Work required:
Your task is to quote the records from their first line through the line containing "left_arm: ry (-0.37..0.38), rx", with nothing added or left out.
++++++++
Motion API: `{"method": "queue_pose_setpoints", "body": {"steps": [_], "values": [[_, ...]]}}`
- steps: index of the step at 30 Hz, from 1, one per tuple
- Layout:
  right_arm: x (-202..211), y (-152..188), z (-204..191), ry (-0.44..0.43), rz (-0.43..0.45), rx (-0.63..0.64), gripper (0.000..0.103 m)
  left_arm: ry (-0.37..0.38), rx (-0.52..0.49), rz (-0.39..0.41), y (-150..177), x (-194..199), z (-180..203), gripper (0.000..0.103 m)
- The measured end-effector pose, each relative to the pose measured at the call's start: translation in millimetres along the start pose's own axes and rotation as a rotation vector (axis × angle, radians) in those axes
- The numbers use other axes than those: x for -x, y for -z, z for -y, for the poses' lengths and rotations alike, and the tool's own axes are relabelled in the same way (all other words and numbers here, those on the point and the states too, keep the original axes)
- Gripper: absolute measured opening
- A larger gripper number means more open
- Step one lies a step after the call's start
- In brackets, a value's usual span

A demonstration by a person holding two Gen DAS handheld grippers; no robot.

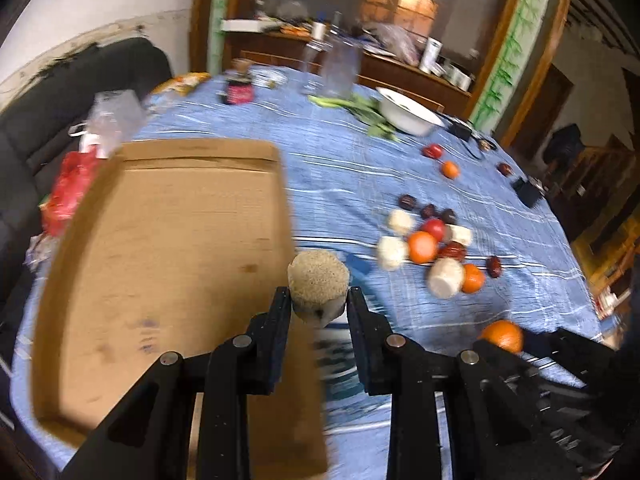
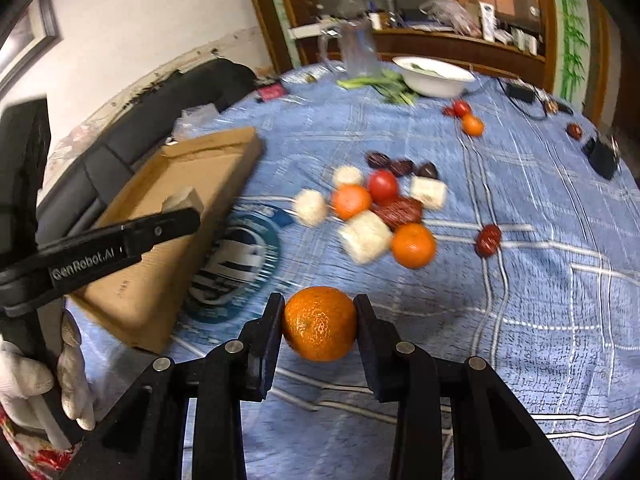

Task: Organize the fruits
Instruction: 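Grasp a beige round cake with the left gripper while the right gripper grasps an orange, then carry the cake and orange over the cardboard tray with both grippers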

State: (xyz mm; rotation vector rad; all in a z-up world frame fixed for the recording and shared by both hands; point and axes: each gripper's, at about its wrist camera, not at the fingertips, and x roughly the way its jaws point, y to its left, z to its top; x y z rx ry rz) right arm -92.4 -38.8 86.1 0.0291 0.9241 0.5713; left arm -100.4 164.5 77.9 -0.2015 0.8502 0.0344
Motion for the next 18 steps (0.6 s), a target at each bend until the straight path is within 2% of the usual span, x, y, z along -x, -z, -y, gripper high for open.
{"method": "queue_pose_setpoints", "body": {"steps": [4,9,13,18], "values": [[7,-11,-39,-0.069,0.007,0.055,0.038,-0.071,0.044,0.028,7,18,-38,0.028],[-10,-21,-92,-0.168,-0.035,0.122,0.038,-0.141,0.1,0.034,23,33,-87,0.028],[-38,-20,-127,-0.193,-0.081,0.175,0.039,-0.168,0.132,0.014,31,33,-112,0.028],[-74,-14,-152,-0.209,-0.146,0.198,0.039,-0.183,0.145,-0.002,40,34,-129,0.028]]}}
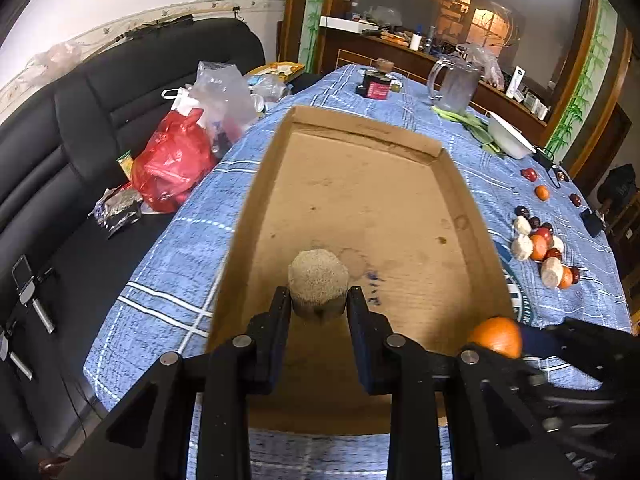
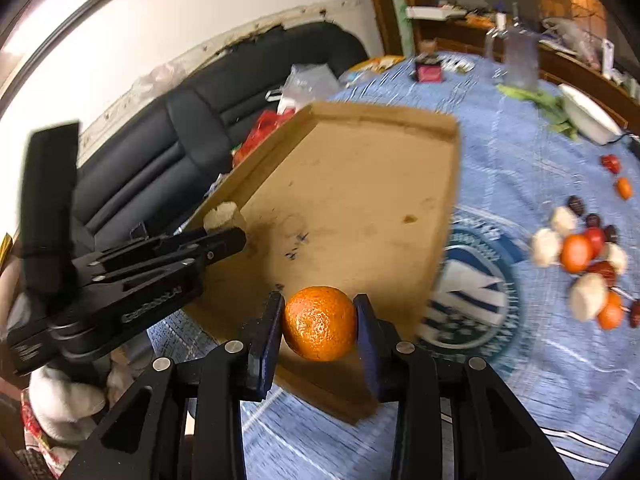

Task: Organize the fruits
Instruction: 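Carry the cake and orange over the cardboard tray with both grippers, then open the left gripper to drop the cake while the right gripper drops the orange into the tray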

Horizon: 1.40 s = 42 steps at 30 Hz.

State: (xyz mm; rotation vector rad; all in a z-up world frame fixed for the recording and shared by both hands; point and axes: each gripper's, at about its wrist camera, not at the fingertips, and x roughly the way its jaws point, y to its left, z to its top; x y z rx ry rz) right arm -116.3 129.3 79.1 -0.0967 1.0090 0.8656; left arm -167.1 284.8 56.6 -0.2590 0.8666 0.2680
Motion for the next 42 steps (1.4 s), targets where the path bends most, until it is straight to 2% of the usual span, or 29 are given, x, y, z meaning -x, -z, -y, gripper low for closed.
{"method": "queue_pose_setpoints", "body": {"steps": [5,8,13,16,20,23,24,26,30,31,32,33,34,37,42], "values": [[-28,4,-9,0.011,-0.049,0.024,0.039,-0.015,0.007,-0.029,3,-10,-6,0.028],[-32,6,-13,0.025,-0.047,0.047,0.04,-0.027,0.007,-0.034,4,-11,-6,0.029],[-29,7,-13,0.004,-0.044,0.025,0.043,-0.005,0.014,-0.025,5,-5,-9,0.04],[-16,8,-13,-0.003,-0.012,0.015,0.053,0.034,0.031,-0.006,5,6,-12,0.044],[16,10,1,-0.01,0.079,-0.045,0.053,0.051,0.067,0.044,3,25,-23,0.051],[32,12,15,0.07,0.137,-0.089,0.053,0.07,0.11,0.084,1,39,-36,0.054],[33,14,20,0.115,0.135,-0.099,0.053,0.075,0.124,0.099,1,44,-39,0.054],[29,17,29,0.147,0.109,-0.124,0.053,0.086,0.138,0.119,0,51,-43,0.055],[11,24,38,0.119,0.05,-0.164,0.053,0.108,0.138,0.129,0,55,-38,0.055],[7,25,39,0.114,0.038,-0.162,0.051,0.11,0.132,0.129,0,56,-36,0.055],[3,26,37,0.107,0.024,-0.158,0.041,0.114,0.124,0.13,0,56,-33,0.055],[0,28,33,0.1,0.008,-0.151,0.036,0.119,0.118,0.131,0,57,-31,0.055],[-2,29,32,0.098,0.002,-0.145,0.034,0.125,0.111,0.132,0,58,-28,0.055],[-3,31,24,0.134,0.001,-0.102,0.034,0.141,0.1,0.14,0,60,-24,0.055],[-1,34,20,0.092,-0.023,-0.094,0.034,0.175,0.095,0.129,0,56,-13,0.056]]}}
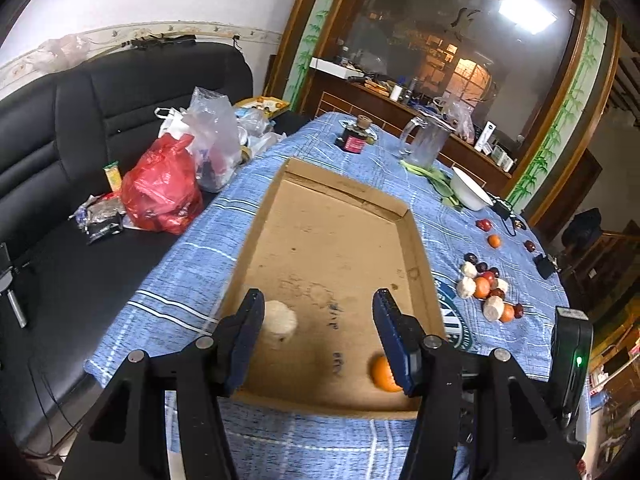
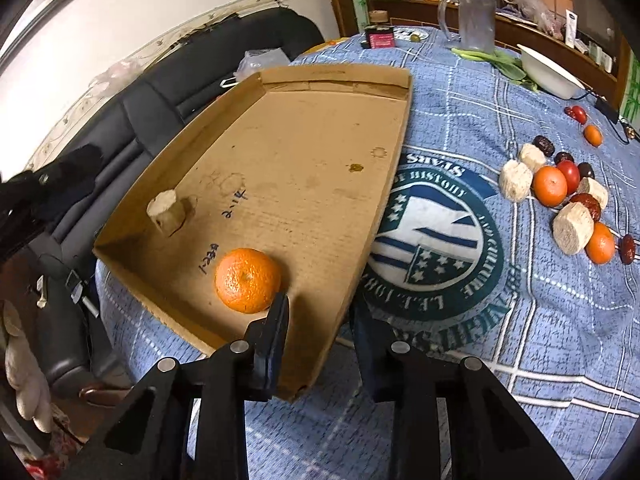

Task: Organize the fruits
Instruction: 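Open the left gripper to drop the cake while the right gripper drops the orange into the tray, then move both open grippers back to the fruit pile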

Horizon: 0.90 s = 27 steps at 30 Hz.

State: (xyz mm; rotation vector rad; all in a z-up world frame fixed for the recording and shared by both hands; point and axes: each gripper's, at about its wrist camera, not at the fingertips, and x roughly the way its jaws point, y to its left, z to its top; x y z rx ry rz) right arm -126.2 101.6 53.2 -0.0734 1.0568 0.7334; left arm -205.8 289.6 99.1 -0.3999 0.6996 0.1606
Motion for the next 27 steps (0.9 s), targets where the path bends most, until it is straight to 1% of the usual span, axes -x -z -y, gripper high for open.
{"method": "queue_pose_setpoints", "body": {"steps": [2,3,5,6,7,8,10,13,14,15,16,18,20,24,27], "values": [[5,3,1,-0.026,-0.002,0.0,0.035,0.017,-0.008,-0.013,1,-4,8,0.055],[14,5,5,-0.043,0.017,-0.009,0.035,0.027,-0.019,-0.022,1,-6,16,0.055],[32,9,14,-0.042,0.059,-0.033,0.035,0.048,-0.045,-0.039,3,-11,33,0.056],[44,10,24,-0.027,0.084,-0.055,0.036,0.067,-0.06,-0.053,5,-14,45,0.061],[54,13,34,-0.007,0.102,-0.081,0.045,0.089,-0.07,-0.067,6,-18,55,0.068],[64,15,46,0.017,0.116,-0.112,0.062,0.107,-0.076,-0.078,8,-20,62,0.07],[83,22,74,0.087,0.149,-0.187,0.08,0.155,-0.089,-0.116,12,-26,80,0.076],[105,36,112,0.188,0.183,-0.277,0.086,0.23,-0.098,-0.181,17,-36,109,0.081],[112,42,127,0.229,0.188,-0.321,0.09,0.26,-0.108,-0.195,20,-39,119,0.081],[119,48,140,0.262,0.192,-0.362,0.092,0.28,-0.12,-0.204,23,-40,128,0.081],[124,53,148,0.268,0.205,-0.381,0.092,0.292,-0.133,-0.212,26,-41,136,0.081],[136,63,166,0.28,0.255,-0.402,0.092,0.298,-0.17,-0.219,33,-44,153,0.081],[145,69,177,0.323,0.284,-0.406,0.092,0.29,-0.205,-0.212,38,-46,166,0.081],[160,75,200,0.358,0.355,-0.414,0.092,0.242,-0.253,-0.187,45,-50,177,0.081],[168,73,221,0.412,0.357,-0.43,0.092,0.196,-0.25,-0.182,45,-57,169,0.081]]}}
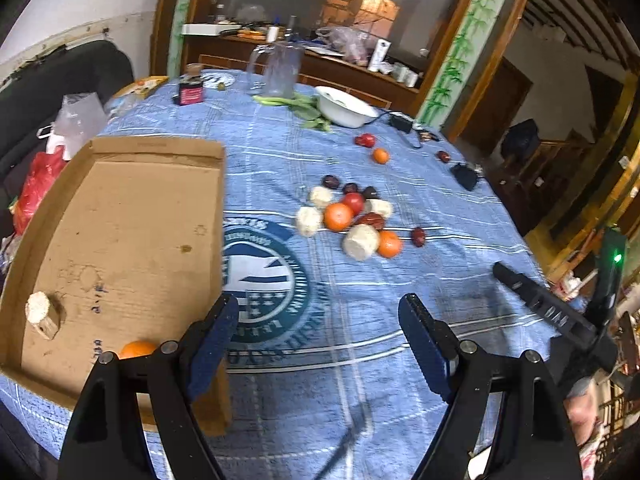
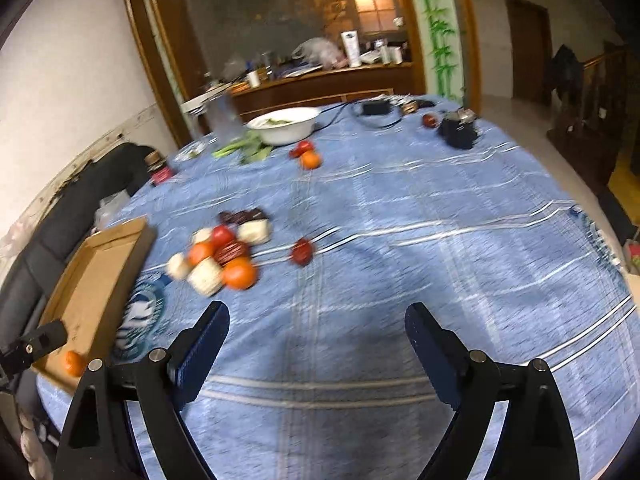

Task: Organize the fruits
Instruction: 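Move both open grippers back to the fruit pile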

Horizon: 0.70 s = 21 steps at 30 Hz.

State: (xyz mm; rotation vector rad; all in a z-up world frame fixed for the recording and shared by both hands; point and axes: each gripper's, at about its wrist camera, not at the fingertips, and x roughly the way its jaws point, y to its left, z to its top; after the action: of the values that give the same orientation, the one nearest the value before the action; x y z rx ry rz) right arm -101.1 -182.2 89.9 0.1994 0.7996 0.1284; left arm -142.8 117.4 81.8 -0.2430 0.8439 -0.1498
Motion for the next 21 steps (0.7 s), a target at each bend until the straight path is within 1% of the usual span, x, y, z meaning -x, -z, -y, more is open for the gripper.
{"method": "queue_pose_setpoints", "body": {"steps": [2,4,6,7,8,10,12,14,15,16,19,21], "values": [[-9,-9,9,0.039,-0.022,-0.001,0.092,-0.023,0.011,-0.011,-1,-4,-9,0.081],[-19,-15,15,0.043,-0.059,-0.004,0.092,-0.039,0.022,-0.018,-1,-8,-17,0.081],[-31,-17,17,0.011,-0.109,-0.014,0.092,-0.046,0.043,-0.035,-1,-15,-25,0.081],[-36,-16,15,-0.019,-0.128,-0.014,0.092,-0.045,0.047,-0.041,-1,-18,-26,0.081],[-42,-16,10,-0.05,-0.142,-0.006,0.092,-0.044,0.048,-0.05,-1,-22,-27,0.081],[-50,-14,0,-0.084,-0.157,0.019,0.091,-0.042,0.044,-0.062,-1,-28,-25,0.081],[-58,-13,-11,-0.111,-0.17,0.051,0.084,-0.03,0.029,-0.075,-2,-34,-20,0.081],[-67,-13,-22,-0.152,-0.197,0.081,0.07,-0.025,0.01,-0.077,-6,-39,-14,0.081],[-72,-13,-29,-0.174,-0.21,0.1,0.068,-0.02,0.001,-0.075,-8,-41,-11,0.08],[-74,-13,-35,-0.182,-0.215,0.116,0.064,-0.014,-0.007,-0.071,-11,-44,-9,0.076],[-82,-14,-54,-0.195,-0.216,0.182,0.063,-0.003,-0.017,-0.073,-20,-53,-4,0.066],[-91,-16,-65,-0.204,-0.217,0.216,0.063,-0.01,-0.011,-0.078,-26,-59,-4,0.066]]}}
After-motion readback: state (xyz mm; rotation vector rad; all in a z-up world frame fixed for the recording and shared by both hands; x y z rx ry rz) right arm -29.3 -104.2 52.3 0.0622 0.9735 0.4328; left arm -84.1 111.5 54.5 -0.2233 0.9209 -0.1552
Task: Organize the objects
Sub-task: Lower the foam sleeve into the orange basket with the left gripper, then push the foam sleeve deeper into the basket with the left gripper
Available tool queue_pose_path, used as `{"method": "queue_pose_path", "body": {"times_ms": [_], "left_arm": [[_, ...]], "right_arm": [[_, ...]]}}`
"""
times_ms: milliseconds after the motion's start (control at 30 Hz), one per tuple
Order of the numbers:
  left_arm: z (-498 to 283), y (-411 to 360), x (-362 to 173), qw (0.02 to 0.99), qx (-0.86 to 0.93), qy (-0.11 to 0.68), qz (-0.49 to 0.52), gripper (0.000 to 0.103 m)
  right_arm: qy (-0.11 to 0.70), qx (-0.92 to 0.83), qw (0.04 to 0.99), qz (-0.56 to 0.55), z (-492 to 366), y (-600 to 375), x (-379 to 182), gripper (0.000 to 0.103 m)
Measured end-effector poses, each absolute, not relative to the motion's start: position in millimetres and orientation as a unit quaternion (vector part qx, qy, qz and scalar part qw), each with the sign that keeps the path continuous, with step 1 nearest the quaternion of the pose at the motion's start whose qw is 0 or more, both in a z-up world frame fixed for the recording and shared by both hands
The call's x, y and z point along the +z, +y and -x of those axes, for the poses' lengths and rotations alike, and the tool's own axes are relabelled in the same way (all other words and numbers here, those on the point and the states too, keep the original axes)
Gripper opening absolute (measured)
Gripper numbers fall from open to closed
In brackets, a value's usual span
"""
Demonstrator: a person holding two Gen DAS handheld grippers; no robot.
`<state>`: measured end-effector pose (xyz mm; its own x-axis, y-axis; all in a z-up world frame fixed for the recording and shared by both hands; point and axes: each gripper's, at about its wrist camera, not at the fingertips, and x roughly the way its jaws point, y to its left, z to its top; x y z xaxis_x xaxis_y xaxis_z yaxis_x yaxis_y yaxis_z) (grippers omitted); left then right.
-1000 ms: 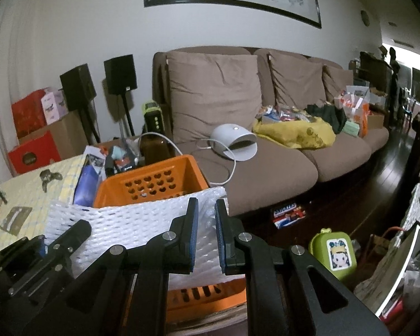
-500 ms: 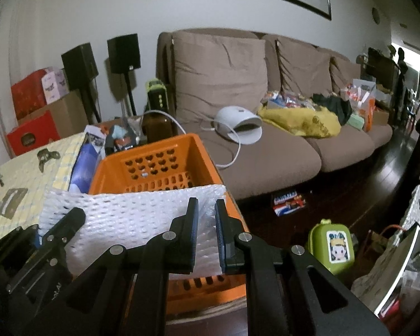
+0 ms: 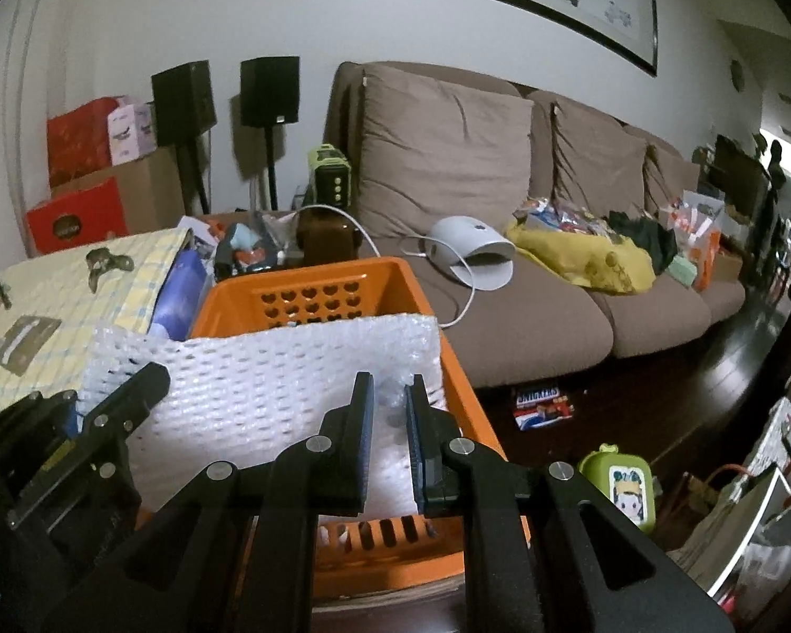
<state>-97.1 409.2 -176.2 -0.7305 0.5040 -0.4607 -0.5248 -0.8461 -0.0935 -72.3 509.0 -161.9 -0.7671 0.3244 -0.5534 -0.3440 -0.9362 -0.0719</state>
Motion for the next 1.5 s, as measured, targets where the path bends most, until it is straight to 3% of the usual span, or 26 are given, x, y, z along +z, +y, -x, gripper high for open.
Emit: {"method": "queue_pose_path", "body": {"times_ms": [433,1500], "left_arm": [[113,415,-172,0.303,0.917,-0.033,0.256,0.009],[103,427,-192,0.321,0.904,-0.010,0.284,0.009]], "right_arm": [[0.022,0.940,0.191,0.284,71,515,-159,0.011],[0.055,0.920,0.214,0.325,75,532,-173,0.011]]}}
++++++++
Response to this exercise:
Motion API: `{"method": "queue_pose_setpoints", "body": {"steps": [_], "values": [[_, ...]]}}`
- steps: index of the step at 30 Hz, from 1, one per tuple
- Layout:
  right_arm: x (-202..211), y (-152..188), z (-204..191), ry (-0.44..0.43), rz (-0.43..0.45), rx (-0.63..0.64), gripper (0.000..0.103 m)
  left_arm: ry (-0.37..0.38), rx (-0.52..0.49), rz (-0.39..0.41), y (-150..177), x (-194..199), z (-180..203), gripper (0.000..0.103 m)

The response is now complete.